[Supplied records — start]

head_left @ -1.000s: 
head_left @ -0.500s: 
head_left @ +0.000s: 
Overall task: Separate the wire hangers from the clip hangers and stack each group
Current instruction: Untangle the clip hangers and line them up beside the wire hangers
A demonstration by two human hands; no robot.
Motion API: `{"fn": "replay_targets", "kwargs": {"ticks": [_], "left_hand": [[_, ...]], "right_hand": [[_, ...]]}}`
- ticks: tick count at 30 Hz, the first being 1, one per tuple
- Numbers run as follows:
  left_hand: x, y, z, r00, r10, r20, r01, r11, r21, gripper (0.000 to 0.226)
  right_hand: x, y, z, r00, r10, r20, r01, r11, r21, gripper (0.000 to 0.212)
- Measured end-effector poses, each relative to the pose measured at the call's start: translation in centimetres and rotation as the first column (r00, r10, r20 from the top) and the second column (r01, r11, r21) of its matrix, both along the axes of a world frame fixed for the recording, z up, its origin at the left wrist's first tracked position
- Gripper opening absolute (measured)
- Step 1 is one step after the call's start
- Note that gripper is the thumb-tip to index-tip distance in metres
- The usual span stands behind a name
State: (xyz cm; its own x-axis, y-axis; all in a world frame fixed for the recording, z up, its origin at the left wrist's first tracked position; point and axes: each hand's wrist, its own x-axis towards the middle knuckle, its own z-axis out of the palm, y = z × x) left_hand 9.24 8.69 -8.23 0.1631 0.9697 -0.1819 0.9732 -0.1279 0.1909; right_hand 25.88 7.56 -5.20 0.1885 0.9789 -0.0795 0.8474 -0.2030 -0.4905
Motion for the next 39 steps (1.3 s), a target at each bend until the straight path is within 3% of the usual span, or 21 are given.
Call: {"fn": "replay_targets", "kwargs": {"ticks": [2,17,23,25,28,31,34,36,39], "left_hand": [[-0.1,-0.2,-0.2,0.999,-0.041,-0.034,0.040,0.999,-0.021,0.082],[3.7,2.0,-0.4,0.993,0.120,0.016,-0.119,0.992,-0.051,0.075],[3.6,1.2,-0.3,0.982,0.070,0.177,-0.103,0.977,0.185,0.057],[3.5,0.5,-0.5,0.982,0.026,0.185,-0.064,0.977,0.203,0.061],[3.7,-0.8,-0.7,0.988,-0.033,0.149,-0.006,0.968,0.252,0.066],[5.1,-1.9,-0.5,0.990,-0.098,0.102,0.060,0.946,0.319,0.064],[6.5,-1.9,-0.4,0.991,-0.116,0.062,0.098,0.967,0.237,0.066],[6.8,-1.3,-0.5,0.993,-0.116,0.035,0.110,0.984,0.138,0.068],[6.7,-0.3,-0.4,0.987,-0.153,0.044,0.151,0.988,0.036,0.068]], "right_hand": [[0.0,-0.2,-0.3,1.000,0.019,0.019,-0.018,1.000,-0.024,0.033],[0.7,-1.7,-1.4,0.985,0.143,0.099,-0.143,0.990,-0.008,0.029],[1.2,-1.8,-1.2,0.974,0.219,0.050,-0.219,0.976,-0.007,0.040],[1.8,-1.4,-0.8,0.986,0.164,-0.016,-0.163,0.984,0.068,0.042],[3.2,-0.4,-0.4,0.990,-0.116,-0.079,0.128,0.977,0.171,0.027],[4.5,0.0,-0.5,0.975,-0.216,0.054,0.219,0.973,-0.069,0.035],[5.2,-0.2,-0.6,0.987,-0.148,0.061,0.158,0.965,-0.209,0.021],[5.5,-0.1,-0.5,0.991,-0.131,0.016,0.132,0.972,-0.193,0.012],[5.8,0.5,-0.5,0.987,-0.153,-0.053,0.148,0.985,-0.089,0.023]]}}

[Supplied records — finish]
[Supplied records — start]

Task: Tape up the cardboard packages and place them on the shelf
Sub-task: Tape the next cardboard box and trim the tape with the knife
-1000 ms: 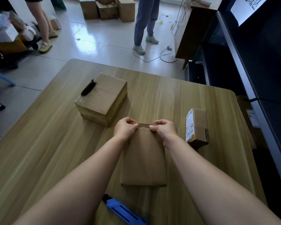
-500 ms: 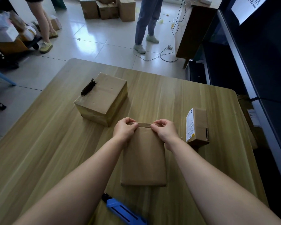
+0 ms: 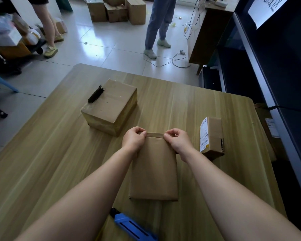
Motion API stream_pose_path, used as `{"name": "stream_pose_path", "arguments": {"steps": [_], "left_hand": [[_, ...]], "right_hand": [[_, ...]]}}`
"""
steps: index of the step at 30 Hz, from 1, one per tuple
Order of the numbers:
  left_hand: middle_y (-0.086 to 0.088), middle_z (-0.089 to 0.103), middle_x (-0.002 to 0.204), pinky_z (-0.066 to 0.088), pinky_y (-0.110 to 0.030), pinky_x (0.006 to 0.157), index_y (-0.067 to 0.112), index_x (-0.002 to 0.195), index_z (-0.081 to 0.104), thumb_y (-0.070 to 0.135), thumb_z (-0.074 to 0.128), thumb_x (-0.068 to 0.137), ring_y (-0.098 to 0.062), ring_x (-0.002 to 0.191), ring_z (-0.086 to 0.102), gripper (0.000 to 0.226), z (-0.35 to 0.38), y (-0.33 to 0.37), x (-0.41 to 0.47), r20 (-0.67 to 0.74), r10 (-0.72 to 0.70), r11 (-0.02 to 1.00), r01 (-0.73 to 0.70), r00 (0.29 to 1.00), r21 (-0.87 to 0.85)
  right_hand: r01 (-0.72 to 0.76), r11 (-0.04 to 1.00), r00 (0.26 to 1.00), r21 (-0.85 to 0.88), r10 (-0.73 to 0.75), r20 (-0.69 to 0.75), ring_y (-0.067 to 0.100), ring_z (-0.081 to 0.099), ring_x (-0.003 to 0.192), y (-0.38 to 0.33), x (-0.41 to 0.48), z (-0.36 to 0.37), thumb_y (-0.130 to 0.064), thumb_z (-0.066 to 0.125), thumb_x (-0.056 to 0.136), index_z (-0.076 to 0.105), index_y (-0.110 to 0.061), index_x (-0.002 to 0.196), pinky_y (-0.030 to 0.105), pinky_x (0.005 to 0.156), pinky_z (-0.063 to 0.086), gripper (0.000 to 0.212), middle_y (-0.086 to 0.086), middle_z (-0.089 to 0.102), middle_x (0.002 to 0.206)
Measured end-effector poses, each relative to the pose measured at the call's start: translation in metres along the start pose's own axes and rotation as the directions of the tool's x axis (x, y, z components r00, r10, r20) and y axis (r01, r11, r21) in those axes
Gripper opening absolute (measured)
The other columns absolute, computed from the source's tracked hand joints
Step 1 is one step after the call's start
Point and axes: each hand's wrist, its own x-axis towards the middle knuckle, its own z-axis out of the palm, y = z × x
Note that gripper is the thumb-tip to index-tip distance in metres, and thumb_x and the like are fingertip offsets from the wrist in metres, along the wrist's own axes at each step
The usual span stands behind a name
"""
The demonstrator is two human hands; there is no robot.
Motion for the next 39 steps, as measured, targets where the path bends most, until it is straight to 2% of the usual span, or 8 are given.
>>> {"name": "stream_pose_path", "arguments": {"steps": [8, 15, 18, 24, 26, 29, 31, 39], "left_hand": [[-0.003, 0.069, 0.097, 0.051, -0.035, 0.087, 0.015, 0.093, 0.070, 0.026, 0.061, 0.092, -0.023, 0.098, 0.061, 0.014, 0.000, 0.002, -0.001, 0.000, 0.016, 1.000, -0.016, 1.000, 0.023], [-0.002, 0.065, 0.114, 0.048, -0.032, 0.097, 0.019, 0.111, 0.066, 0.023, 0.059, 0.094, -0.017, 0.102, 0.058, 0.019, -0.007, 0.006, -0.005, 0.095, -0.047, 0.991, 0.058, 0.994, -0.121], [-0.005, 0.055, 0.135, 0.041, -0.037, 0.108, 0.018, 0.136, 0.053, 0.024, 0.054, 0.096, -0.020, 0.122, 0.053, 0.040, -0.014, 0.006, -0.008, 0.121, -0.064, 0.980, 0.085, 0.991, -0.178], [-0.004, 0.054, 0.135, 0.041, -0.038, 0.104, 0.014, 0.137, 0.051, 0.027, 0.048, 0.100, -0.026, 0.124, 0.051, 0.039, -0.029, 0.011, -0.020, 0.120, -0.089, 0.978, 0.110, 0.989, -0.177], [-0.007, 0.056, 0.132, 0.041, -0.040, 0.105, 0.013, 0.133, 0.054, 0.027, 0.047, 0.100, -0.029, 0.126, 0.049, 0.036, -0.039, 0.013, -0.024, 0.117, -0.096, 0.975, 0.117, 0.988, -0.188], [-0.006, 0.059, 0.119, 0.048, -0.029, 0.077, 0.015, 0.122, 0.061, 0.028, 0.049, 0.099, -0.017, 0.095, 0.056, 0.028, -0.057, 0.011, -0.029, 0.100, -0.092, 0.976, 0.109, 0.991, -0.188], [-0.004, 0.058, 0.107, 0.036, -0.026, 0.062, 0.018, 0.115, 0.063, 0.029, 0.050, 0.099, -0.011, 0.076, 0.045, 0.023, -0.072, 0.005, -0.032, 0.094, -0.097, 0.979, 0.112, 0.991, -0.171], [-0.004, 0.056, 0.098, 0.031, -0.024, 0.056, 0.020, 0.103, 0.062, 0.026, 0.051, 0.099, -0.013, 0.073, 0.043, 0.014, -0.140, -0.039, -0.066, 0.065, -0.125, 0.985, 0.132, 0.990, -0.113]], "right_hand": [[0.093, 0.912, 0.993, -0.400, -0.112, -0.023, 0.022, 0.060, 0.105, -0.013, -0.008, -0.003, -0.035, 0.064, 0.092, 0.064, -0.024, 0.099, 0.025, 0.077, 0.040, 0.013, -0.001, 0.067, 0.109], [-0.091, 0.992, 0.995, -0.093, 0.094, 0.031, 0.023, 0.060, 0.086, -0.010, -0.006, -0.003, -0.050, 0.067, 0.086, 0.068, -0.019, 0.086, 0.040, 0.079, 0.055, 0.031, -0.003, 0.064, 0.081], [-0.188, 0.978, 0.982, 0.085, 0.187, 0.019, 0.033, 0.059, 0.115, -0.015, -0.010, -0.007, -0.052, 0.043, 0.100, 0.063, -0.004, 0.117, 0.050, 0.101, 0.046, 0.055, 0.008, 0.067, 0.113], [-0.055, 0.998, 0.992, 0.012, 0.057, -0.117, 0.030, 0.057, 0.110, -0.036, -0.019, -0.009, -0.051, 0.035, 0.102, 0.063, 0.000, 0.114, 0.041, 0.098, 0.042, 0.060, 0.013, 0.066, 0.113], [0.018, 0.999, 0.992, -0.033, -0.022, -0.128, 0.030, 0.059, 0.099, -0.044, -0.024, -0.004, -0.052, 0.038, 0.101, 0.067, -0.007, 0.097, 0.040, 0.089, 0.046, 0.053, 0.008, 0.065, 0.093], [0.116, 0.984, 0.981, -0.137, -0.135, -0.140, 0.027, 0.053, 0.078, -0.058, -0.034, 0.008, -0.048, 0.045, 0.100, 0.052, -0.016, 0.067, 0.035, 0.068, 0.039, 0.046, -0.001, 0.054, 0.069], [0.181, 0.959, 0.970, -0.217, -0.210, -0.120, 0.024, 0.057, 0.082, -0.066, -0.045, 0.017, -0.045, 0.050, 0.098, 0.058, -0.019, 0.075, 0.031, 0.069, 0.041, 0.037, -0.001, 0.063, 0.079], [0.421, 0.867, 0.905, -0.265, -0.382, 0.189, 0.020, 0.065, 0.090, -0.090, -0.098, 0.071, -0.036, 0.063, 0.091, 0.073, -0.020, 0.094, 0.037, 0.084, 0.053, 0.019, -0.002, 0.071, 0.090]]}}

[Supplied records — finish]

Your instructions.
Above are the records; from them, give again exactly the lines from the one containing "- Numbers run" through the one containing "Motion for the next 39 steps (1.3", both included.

Result for this task.
- Numbers run as follows:
  left_hand: x, y, z, r00, r10, r20, r01, r11, r21, gripper (0.000 to 0.226)
  right_hand: x, y, z, r00, r10, r20, r01, r11, r21, gripper (0.000 to 0.212)
- Measured end-effector poses, each relative to the pose measured at the call's start: translation in centimetres and rotation as the first column (r00, r10, r20 from the top) and the second column (r01, r11, r21) of its matrix, both along the axes of a world frame fixed for the recording, z up, its origin at the left wrist's first tracked position
- Gripper opening absolute (measured)
- Step 1 is one step after the call's start
- Note that gripper is the thumb-tip to index-tip distance in metres
- The usual span stands behind a name
State: (xyz cm; its own x-axis, y-axis; all in a world frame fixed for the recording, z up, its origin at the left wrist's first tracked position; point and axes: each hand's wrist, its own x-axis towards the middle knuckle, its own z-axis out of the palm, y = z × x) left_hand 9.24 8.69 -8.23 0.1631 0.9697 -0.1819 0.9732 -0.1279 0.1909; right_hand 25.88 7.56 -5.20 0.1885 0.9789 -0.0795 0.8474 -0.2030 -0.4905
Motion for the next 39 steps (1.3 s), a target at each bend until the straight path is within 3% of the usual span, or 21 are given.

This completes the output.